Detesto la palabra discreción. Es un viejo defecto de crianza: en mis primeras escaramuzas sexuales allá por principios de los años ochenta, solía pedirse discreción en cualquier encuentro. 'Sé discreto', 'que no te vean llegar', 'que no te vean salir', 'no alces la voz', 'habla discretamente'. Cuando terminó la adolescencia hubo que ser discreto en la escuela, el trabajo, la institución, el círculo de amigos, la familia, incluso en la casa cuya renta pagaba íntegramente y con puntualidad: 'aléjate de la ventana, no hay que ser indiscretos', 'no hagas tanto ruido, que van a escuchar los vecinos'. Tuve algunos amigos que me querían tal como era. Pensaban siempre en mi bienestar y me recomendaban discreción. 'Aquí puedes hacer lo que quieras, ya sabes, somos abiertos y la vida de cada quién es muy respetada, nomás que no te vean y polariza los vidrios de tu carro, cabrón, para que puedas hacer tus chingaderas a gusto'. O también: 'Están invitados a comer, tú y el otro, nomás que va a haber niños, así que les pedimos discreción'. O mejor aún: 'Nos gusta que vengan, no son escandalosos ni llamativos, son una pareja estable'.

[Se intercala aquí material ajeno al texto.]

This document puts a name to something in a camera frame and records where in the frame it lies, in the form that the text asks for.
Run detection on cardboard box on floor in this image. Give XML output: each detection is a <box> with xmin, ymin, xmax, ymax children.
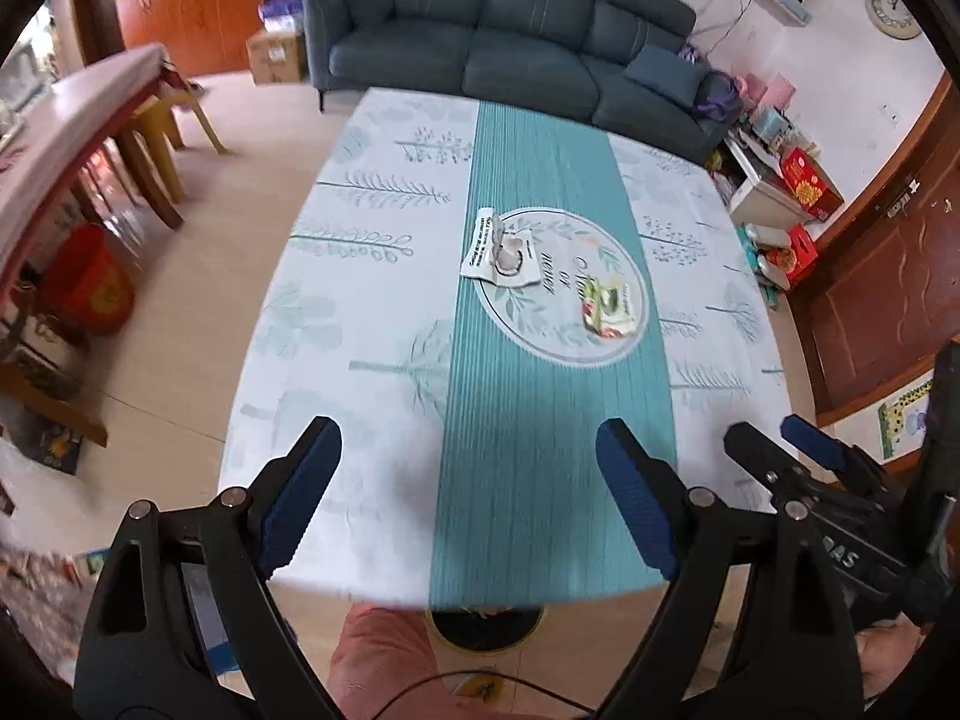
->
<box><xmin>245</xmin><ymin>29</ymin><xmax>308</xmax><ymax>86</ymax></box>

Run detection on dark teal sofa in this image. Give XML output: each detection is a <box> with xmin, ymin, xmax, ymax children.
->
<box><xmin>302</xmin><ymin>0</ymin><xmax>742</xmax><ymax>164</ymax></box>

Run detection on blue plastic stool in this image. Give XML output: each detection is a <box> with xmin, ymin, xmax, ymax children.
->
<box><xmin>182</xmin><ymin>564</ymin><xmax>239</xmax><ymax>676</ymax></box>

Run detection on small red gift bag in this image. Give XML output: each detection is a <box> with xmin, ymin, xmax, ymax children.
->
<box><xmin>775</xmin><ymin>224</ymin><xmax>818</xmax><ymax>286</ymax></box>

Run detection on person right hand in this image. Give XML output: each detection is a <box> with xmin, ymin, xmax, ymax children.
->
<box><xmin>856</xmin><ymin>614</ymin><xmax>924</xmax><ymax>700</ymax></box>

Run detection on wall clock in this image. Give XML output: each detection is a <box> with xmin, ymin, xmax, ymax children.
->
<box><xmin>866</xmin><ymin>0</ymin><xmax>923</xmax><ymax>41</ymax></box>

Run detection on pink trousers legs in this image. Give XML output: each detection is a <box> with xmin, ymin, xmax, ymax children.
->
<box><xmin>325</xmin><ymin>601</ymin><xmax>602</xmax><ymax>720</ymax></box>

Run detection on wooden cabinet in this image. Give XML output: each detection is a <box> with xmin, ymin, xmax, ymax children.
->
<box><xmin>70</xmin><ymin>0</ymin><xmax>292</xmax><ymax>80</ymax></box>

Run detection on leaf pattern tablecloth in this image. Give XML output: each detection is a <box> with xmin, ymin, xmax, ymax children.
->
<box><xmin>220</xmin><ymin>89</ymin><xmax>789</xmax><ymax>608</ymax></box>

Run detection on green small snack packet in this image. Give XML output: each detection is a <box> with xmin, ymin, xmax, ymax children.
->
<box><xmin>578</xmin><ymin>277</ymin><xmax>640</xmax><ymax>338</ymax></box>

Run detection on red gift box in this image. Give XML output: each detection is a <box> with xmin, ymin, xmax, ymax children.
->
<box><xmin>779</xmin><ymin>148</ymin><xmax>844</xmax><ymax>223</ymax></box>

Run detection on long wooden side table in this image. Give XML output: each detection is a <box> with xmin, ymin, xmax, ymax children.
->
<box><xmin>2</xmin><ymin>44</ymin><xmax>185</xmax><ymax>302</ymax></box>

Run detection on teal exercise stepper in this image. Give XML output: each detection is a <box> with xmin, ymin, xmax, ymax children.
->
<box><xmin>737</xmin><ymin>223</ymin><xmax>793</xmax><ymax>307</ymax></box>

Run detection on brown wooden door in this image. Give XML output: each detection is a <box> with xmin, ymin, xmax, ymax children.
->
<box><xmin>789</xmin><ymin>78</ymin><xmax>958</xmax><ymax>424</ymax></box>

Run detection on yellow rim trash bin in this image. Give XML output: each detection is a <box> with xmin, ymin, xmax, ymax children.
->
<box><xmin>427</xmin><ymin>606</ymin><xmax>545</xmax><ymax>655</ymax></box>

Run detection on white low cabinet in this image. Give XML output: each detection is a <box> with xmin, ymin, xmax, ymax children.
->
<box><xmin>718</xmin><ymin>128</ymin><xmax>807</xmax><ymax>231</ymax></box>

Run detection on white foil wrapper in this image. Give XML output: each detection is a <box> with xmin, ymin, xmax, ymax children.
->
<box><xmin>459</xmin><ymin>208</ymin><xmax>542</xmax><ymax>289</ymax></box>

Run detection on red bucket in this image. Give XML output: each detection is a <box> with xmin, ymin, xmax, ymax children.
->
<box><xmin>37</xmin><ymin>223</ymin><xmax>135</xmax><ymax>337</ymax></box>

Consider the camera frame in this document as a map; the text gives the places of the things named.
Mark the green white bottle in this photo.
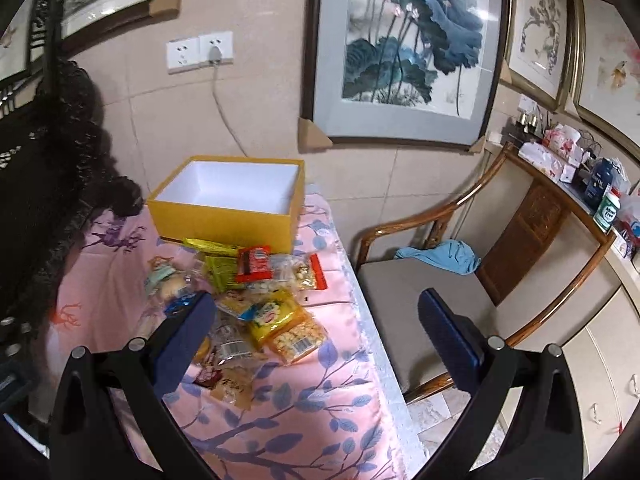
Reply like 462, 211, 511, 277
593, 188, 620, 233

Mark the blue cloth on chair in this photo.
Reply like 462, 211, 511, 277
394, 240, 482, 275

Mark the framed bird flower painting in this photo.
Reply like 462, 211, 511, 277
500, 0, 574, 112

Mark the clear orange rice cracker packet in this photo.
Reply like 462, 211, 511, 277
267, 318, 326, 364

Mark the red top nut packet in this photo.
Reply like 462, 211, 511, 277
270, 254, 328, 292

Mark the framed lotus painting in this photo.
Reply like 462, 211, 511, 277
298, 0, 510, 153

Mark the dark carved wooden furniture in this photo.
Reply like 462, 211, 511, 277
1, 0, 143, 333

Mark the yellow blue snack packet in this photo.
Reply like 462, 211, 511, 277
246, 290, 305, 347

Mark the white double wall socket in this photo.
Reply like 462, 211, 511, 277
166, 32, 234, 74

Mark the dark blue bottle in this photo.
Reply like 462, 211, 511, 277
584, 157, 614, 209

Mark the wooden armchair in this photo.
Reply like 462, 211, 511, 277
354, 142, 640, 404

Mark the green yellow snack packet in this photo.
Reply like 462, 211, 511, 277
204, 255, 245, 294

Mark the brown paper snack packet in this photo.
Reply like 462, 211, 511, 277
210, 368, 253, 410

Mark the grey plug with cable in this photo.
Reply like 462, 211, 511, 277
207, 44, 248, 157

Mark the pink floral tablecloth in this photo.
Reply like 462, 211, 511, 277
30, 186, 426, 479

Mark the yellow cardboard box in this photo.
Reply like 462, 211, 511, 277
146, 155, 305, 254

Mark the light green snack packet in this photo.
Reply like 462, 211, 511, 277
144, 256, 181, 296

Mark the gold framed painting far right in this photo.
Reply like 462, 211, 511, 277
572, 0, 639, 157

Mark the red cookie snack packet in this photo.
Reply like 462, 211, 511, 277
235, 246, 273, 283

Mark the white side cabinet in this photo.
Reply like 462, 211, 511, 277
499, 238, 640, 476

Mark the yellow snack bar wrapper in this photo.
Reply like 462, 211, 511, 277
182, 237, 241, 258

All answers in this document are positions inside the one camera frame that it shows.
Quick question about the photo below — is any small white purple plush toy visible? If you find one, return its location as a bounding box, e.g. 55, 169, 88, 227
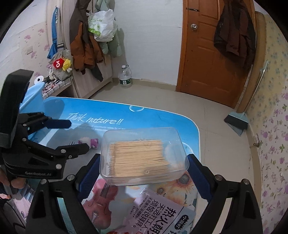
78, 137, 99, 149

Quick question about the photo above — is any clear box of toothpicks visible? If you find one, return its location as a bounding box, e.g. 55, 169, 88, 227
99, 127, 189, 186

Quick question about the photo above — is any spicy snack bag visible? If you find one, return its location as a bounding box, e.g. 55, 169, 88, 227
110, 189, 196, 234

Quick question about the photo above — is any person's left hand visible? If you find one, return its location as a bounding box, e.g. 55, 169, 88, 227
1, 165, 26, 197

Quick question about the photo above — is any light blue plastic basin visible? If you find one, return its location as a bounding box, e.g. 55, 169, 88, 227
19, 82, 45, 113

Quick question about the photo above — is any tiled cluttered side shelf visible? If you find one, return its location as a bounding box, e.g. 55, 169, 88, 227
42, 78, 72, 99

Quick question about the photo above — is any white tape roll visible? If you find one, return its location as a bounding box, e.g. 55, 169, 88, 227
34, 76, 44, 85

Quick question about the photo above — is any yellow plush charm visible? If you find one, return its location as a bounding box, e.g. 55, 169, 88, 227
62, 58, 73, 73

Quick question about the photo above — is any red round plush charm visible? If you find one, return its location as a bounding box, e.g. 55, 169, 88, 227
53, 57, 65, 70

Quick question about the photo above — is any printed landscape table mat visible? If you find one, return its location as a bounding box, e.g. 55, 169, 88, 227
20, 97, 200, 233

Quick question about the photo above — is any brown orange hanging jacket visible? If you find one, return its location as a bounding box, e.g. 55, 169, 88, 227
69, 0, 104, 82

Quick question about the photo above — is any large clear water bottle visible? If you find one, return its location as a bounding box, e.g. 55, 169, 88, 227
119, 64, 132, 88

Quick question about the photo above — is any pale green hanging garment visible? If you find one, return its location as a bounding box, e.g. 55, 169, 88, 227
94, 0, 123, 58

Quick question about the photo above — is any white green plastic bag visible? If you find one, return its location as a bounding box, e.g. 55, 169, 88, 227
88, 10, 114, 42

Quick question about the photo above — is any brown wooden door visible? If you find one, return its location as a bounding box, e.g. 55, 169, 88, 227
176, 0, 248, 108

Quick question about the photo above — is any dark brown coat on door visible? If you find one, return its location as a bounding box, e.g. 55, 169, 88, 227
214, 1, 256, 70

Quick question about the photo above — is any blue strap grey bag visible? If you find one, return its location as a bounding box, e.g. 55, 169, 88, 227
47, 6, 73, 81

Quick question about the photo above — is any teal dustpan with handle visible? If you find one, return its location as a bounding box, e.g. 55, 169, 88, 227
224, 60, 269, 136

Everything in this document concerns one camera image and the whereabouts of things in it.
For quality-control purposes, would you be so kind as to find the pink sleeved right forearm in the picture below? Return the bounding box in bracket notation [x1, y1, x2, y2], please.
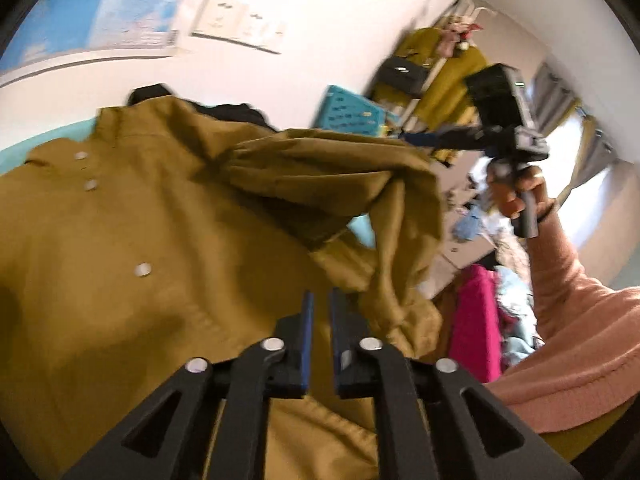
[488, 211, 639, 434]

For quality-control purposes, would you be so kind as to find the yellow hanging garment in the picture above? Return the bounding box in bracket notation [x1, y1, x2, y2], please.
[372, 27, 490, 166]

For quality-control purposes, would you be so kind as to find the teal perforated upper basket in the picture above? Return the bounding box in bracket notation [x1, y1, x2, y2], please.
[314, 84, 399, 136]

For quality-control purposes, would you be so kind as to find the colourful wall map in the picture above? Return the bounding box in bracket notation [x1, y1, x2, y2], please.
[1, 0, 183, 75]

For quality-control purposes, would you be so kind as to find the white wall socket middle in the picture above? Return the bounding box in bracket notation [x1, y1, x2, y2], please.
[235, 6, 284, 54]

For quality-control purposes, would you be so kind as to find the right hand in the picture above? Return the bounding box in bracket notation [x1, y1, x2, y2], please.
[487, 166, 555, 220]

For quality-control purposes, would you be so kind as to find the teal grey bed sheet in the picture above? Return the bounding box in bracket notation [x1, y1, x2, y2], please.
[0, 118, 96, 174]

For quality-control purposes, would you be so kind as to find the black handbag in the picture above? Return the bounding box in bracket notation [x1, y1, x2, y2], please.
[376, 55, 430, 98]

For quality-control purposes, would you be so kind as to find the magenta garment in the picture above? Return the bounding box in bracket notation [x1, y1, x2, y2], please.
[447, 264, 501, 384]

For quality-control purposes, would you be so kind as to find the mustard brown jacket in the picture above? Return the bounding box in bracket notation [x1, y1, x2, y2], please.
[1, 96, 442, 479]

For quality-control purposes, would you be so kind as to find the grey window curtain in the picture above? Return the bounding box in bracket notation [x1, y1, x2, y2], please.
[529, 62, 617, 204]

¿Era discreto Maximiliano? Lo he hecho mujer en el guión. ¿Era discreta Carlota? La he convertido en Karl. Juárez se habría escandalizado de atribuir al barbas de oro la inocencia de un alma romántica que cobraba su sueldo en oro defendido por las bayonetas francesas. Yo también. Esta obra no es de Schiller ni de Thalheimer, sino mía. Les he dicho lo otro a fin de que no me cuestionen demasiado ni hagan de esto un trasunto autobiográfico, nada de un roman à clef.  Karl hereda la personalidad de Maximiliano y hesita, ya no sobre si aceptar o no un matrimonio forzado con Carlota, ya no sobre si aceptar el Reino de Lombardo-Véneto gobernando desde el palacio de Miramar cuya construcción no terminará de pagar nunca, ya no sobre la ambición detrás de acudir allende el océano para ser proclamado Emperador y no pagar sus deudas europeas ni sobre la mejor manera de acallar los rumores pasando unas noches más en la cama de la Emperatriz, no. Como el malogrado káiser von Mexiko, Karl hesita sobre la mejor manera de ignorar lo que debe y seguir ganando, sin centro ni brújula, como un trozo de madera que flota en el mar. Vive en Viena y sueña con Miramar. Vive en Miramar y sueña con Chapultepec. ¿Quién puede asomarse a este abismo sin caer? No ciertamente Maximiliana, que ha pensado en un principio —igual que Carlota, igual que Amadita Díaz— que se hallaba frente al hombre ideal: guapo, inteligente, con ese aire romántico que explica lo que otros consideran una falta de carácter. Ahí donde los demás ven tibieza, Maximiliana ve suavidad; donde se señala cursilería, romanticismo; donde hay inconsistencia, carácter soñador. No pasa mucho tiempo antes de que ella se sienta insatisfecha: Carlota deplora la falta de ambición y la poca alcoba hasta enloquecer en el Vaticano, Amada se enajena hasta el punto de considerar como chisme lo que todo mundo sabe sobre Nacho de la Torre. La discreción, que de la mano izquierda se pasea feliz con lo que no se quiere asumir y con la mano derecha sujeta firmemente a la mentira, empieza gradualmente a extender su velo protector sobre todos los personajes involucrados. La sociedad aprueba que se le tenga consideración. Los distintos actores están de acuerdo en mantener el anonimato del tercero y de pedir, como hiciera Porfirio Díaz con su yerno, discreción. ¿Aquellos eran otros tiempos? La historia romántica de Karl y Maximiliana parece sugerir que no.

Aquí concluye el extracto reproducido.